Publié le par Oyster

Blind Gary Davis est né en avril 1896 en Caroline du Sud. En dépit de sa cécité, il apprend tout jeune l'harmonica, la guitare et le banjo, dont il usera très tôt lors de fêtes locales. Musicien itinérant, il prêche la bonne parole du East Coast Blues et devient pasteur baptiste à Washington (Caroline du Nord) au début des années 30. Il infuse la foi à sa musique, se produit avec Blind Boy Fuller et Bull City Red avant de devenir chanteur des rues à New-York dans les années 40. Arpentant les quartiers pauvres, il chante son blues mâtiné de ragtime et de gospel tout en vivotant de leçons de guitare qu'il donne pour trois fois rien. Comme bon nombre de bluesmen de l'époque, il sera redécouvert lors du Folk Revival et enregistrera de nombreux disques, dont le Harlem Street Singer (1960) qui nous intéresse ici. Je suis retombé dessus récemment, et, depuis, je l'écoute très souvent. Ce disque, d'où jaillit une voix brutale et puissante conversant avec un jeu de guitare rapide et lumineux, regorge d'énergie. La noirceur côtoie ici la plus vive clarté : le blues, sans conteste, arrache des larmes autant qu'il donne le sourire.
(Allez comprendre... "Le blues, c'est comme le sel, on en met un peu partout", disait le pianiste Roosevelt Sykes. J'ai été amené un jour à me creuser la tête sur cette curieuse comparaison, et, ne vous moquez pas, je ne suis pas encore sorti du trou. "Maria, elle met du sel sur mon amour", écrit Dylan dans Tarantula : le sel attaque les plaies, et pense-t-on, les cicatrise. Instrument de torture au Moyen-Âge, le sel conserve et désinfecte. A l'instar du blues, qui, j'en suis convaincu, excite et panse les blessures, ainsi que s'il vidangeait la rate de sa bile, et fermons cette parenthèse.)
A la seconde écoute de Harlem Street Singer, album composé de merveilles toutes plus parfaites les unes que les autres, un titre, notamment, m'a heurté. Il me semblait déjà le connaître, et je le fredonnais en même temps que le Révérend dialoguait avec sa guitare. J'en ai eu la chair de poule. Il s'agissait de Death don't have no mercy, standard du blues dont je venais d'entendre une version (droguée et martyrisée) du Grateful Dead. Une chanson hypnotique et belle comme un temple déserté à la nuit tombante, qui me plonge dans un état contemplatif à chaque écoute.

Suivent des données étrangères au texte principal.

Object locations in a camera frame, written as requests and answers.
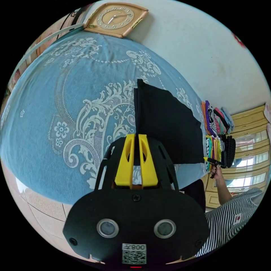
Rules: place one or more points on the bed with blue printed sheet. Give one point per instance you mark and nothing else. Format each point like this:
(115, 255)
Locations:
(53, 95)

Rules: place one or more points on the person's body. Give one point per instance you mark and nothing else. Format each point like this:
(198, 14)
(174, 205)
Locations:
(233, 220)

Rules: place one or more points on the person's right hand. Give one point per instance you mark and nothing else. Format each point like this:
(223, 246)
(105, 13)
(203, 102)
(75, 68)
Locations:
(216, 172)

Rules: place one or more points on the pile of clothes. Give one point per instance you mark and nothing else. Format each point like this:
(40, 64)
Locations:
(213, 120)

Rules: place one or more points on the beige wall clock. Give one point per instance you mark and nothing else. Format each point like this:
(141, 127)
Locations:
(115, 19)

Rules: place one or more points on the yellow wooden cupboard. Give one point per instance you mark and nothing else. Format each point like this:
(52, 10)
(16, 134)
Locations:
(249, 161)

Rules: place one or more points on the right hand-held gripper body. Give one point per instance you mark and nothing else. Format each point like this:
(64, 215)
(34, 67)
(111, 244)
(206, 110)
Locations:
(230, 150)

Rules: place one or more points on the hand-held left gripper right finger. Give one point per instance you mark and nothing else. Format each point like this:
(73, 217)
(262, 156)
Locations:
(149, 169)

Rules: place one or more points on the person's right forearm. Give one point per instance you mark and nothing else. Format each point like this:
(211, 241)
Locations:
(223, 190)

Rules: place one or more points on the black short sleeve shirt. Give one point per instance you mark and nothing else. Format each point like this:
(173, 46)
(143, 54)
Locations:
(167, 125)

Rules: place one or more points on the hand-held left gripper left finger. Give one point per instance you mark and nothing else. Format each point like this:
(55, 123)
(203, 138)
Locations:
(123, 165)

Le rougeoyant soleil la traversant frappe fort, et juste ; l'énergie vitale qui l'anime, teintée d'une douce mélancolie, vous drape d'ombres de velours et vous transporte loin là-haut, dans un ciel profond où naissent des astres paisibles. L'authenticité de Gary Davis, sa voix de caverne venteuse et sa guitare aérienne relèvent assurément de la grâce ; parce que c'est si bon, vous en prendrez bien une pincée.